Reporter David Wroe of The Age, reports from Berlin.
YOU CAN get it eating bratwurst. You can get it wearing lederhosen. But German beer lovers, it seems, didn’t quite get it at all.
What was this curious brew in a funny little bottle, overchilled and underdressed in a rudimentary green label, presuming to stand alongside the big boys from Germany and the Czech Republic at Berlin’s International Beer Festival?
“It’s too cold,” said a Bavarian bus driver, Hans Horst. “If it’s too cold it has no aroma.
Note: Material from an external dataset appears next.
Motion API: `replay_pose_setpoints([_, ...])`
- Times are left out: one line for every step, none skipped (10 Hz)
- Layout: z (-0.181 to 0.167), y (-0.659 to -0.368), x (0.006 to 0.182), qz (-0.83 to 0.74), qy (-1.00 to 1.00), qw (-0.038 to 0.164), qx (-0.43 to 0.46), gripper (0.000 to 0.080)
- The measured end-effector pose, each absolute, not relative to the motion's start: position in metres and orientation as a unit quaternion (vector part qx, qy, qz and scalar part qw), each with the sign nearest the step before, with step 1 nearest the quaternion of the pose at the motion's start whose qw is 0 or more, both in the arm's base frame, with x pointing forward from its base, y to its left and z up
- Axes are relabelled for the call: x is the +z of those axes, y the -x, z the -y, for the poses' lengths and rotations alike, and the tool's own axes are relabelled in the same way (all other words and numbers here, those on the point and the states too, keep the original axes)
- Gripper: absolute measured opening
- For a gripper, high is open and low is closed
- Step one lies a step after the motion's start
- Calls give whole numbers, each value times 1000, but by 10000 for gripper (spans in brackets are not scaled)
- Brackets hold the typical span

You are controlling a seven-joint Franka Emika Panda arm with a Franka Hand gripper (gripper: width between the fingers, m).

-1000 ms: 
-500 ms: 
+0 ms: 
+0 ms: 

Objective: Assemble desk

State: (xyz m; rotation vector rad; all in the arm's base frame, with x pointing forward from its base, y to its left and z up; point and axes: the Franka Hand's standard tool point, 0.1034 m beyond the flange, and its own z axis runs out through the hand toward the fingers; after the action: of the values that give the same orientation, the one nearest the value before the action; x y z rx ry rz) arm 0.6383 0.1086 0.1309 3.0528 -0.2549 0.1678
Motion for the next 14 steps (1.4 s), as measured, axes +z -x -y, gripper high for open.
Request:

Beer should be 10 to 12 degrees Celsius, the same as sausage.”
The humble VB was one of the beers featured for the first time this weekend along the Berlin festival’s famous “beer mile”, on Karl Marx Avenue. Despite some misgivings, the world’s most discerning beer drinkers gave Victor Bravo a modest, if not effusive, thumbs up.
The bad news at the end of the first day, was that VB was being comprehensively outsold by New Zealand’s Steinlager at the international beer stalls.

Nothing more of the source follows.